> _Goal of the exercise_: Beneath this line are the data; copy exactly the part of them that opens with the line containing "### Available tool" and closes with the line containing "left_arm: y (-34", and only that part.

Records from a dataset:

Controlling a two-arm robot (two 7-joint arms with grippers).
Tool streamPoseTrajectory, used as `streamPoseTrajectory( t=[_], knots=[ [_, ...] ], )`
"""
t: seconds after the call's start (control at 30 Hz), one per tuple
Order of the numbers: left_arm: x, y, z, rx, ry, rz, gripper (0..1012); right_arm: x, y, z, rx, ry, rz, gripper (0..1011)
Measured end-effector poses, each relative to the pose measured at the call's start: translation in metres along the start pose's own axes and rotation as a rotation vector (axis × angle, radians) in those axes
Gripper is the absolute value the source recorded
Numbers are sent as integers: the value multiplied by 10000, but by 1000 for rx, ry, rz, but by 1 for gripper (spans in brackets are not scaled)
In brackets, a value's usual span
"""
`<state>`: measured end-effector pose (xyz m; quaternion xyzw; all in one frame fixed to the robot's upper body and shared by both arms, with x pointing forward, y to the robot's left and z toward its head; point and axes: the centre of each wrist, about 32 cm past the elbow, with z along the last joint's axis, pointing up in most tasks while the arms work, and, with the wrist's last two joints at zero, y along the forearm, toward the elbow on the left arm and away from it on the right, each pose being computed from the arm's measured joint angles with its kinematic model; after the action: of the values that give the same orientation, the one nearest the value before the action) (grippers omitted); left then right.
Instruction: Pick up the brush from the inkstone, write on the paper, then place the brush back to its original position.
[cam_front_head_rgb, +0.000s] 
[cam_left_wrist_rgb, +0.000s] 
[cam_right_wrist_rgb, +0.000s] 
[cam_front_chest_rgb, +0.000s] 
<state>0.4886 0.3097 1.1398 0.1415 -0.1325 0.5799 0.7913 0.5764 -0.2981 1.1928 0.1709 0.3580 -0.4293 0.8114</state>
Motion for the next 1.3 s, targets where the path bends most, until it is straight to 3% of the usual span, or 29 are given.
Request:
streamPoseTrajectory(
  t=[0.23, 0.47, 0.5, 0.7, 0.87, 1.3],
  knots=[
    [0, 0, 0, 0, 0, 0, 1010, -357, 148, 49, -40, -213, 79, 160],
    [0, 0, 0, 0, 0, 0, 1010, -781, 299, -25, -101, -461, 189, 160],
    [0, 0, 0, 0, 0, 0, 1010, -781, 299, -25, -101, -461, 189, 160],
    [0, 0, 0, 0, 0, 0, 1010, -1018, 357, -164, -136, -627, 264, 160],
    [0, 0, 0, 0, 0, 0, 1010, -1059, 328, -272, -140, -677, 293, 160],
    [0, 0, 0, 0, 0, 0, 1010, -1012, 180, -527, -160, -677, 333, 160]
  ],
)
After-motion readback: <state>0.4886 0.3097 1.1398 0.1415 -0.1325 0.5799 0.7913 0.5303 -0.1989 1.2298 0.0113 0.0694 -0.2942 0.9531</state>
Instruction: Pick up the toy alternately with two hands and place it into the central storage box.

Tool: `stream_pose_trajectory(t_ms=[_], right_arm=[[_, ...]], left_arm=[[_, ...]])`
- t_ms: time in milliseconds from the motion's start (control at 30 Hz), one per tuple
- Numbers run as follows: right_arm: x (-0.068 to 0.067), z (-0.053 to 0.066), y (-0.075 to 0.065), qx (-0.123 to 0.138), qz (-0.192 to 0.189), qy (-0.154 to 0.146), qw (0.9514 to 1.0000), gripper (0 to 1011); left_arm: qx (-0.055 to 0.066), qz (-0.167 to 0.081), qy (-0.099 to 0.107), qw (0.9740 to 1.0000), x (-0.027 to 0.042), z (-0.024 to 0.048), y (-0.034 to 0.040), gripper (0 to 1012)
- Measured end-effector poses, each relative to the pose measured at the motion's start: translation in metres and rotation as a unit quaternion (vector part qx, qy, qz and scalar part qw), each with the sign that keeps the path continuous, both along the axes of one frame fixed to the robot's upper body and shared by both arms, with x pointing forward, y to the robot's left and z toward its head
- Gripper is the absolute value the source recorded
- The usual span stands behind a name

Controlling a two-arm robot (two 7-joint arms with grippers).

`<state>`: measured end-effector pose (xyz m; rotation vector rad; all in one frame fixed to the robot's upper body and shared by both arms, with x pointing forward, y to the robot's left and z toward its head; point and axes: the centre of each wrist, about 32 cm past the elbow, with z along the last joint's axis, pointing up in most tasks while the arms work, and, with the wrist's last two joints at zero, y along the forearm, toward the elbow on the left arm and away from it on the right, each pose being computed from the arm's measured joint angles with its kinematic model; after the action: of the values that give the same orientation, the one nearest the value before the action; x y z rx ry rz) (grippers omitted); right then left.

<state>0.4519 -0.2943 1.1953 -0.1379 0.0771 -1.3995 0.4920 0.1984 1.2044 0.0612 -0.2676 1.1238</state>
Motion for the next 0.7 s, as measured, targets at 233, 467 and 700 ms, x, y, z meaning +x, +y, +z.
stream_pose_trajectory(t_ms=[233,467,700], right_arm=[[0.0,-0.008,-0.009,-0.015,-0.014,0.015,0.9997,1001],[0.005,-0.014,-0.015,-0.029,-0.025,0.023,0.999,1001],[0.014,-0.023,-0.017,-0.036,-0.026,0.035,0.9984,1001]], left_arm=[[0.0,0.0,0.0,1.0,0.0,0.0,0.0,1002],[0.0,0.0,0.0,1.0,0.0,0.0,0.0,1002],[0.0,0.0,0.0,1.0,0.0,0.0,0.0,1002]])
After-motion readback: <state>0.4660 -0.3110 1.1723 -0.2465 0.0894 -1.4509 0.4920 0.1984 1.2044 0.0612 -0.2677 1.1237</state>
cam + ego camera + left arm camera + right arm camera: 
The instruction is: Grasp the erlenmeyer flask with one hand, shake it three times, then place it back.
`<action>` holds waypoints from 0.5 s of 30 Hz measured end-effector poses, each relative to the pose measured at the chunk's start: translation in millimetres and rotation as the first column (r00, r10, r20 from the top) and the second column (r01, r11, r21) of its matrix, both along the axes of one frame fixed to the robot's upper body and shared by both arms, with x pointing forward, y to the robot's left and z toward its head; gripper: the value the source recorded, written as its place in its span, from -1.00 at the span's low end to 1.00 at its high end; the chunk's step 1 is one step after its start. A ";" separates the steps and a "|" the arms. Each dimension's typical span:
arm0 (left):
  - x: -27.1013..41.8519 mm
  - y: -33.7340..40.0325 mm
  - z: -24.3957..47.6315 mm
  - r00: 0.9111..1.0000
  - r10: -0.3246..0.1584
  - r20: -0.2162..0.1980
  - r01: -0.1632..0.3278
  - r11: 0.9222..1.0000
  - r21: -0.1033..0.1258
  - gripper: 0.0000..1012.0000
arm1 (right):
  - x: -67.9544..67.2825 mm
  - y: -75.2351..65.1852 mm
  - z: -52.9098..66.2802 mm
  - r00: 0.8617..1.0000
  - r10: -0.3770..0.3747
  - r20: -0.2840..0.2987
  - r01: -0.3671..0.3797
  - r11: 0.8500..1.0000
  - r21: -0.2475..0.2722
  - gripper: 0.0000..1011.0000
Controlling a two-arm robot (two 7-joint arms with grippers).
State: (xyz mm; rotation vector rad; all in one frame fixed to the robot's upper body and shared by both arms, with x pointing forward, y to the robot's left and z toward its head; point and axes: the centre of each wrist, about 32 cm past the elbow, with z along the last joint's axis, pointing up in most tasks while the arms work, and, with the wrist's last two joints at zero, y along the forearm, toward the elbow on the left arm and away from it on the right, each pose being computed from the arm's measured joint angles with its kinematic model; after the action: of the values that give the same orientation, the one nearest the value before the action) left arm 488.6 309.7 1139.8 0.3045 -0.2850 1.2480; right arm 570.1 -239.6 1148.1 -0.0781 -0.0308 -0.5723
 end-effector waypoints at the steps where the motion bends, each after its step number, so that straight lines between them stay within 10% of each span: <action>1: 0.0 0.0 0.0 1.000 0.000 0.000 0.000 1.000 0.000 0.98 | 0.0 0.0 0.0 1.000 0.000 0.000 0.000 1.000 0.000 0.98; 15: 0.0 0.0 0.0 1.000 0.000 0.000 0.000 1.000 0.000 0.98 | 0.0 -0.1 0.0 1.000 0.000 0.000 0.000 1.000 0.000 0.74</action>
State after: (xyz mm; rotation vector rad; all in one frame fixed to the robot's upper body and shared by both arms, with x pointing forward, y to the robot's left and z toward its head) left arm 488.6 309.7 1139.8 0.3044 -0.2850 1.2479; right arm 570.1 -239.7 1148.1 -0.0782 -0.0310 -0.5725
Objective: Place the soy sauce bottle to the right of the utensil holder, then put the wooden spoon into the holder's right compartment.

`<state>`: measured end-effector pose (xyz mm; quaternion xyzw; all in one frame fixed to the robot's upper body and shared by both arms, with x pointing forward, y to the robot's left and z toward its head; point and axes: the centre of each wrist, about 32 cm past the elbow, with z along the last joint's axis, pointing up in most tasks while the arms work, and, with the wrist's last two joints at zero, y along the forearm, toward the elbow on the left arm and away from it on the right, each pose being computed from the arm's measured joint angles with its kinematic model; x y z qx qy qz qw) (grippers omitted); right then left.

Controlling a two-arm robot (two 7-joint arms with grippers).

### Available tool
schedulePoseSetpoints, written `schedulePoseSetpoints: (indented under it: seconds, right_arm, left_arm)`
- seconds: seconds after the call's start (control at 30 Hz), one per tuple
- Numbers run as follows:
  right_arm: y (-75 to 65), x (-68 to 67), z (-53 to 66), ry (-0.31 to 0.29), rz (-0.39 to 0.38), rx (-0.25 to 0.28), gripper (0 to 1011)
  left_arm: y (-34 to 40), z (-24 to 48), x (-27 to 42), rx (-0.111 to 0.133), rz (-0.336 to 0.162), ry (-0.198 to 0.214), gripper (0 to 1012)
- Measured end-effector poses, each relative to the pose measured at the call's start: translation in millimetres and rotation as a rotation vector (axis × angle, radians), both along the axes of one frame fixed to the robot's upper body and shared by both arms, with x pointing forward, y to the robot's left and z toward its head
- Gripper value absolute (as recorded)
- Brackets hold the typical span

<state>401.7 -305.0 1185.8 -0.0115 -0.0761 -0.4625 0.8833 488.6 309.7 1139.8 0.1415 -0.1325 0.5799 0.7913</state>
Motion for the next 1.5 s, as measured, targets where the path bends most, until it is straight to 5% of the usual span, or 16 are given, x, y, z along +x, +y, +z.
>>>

> _Written answer_:
### Available tool
schedulePoseSetpoints, written `schedulePoseSetpoints: (indented under it: seconds, right_arm, left_arm)`
- seconds: seconds after the call's start (control at 30 Hz), one per tuple
- Numbers run as follows:
  right_arm: y (-75 to 65), x (-68 to 67), z (-53 to 66), ry (-0.31 to 0.29), rz (-0.39 to 0.38), rx (-0.25 to 0.28), gripper (0 to 1011)
  left_arm: y (-34 to 40), z (-24 to 48), x (-27 to 42), rx (-0.111 to 0.133), rz (-0.336 to 0.162), ry (-0.198 to 0.214), gripper (0 to 1012)

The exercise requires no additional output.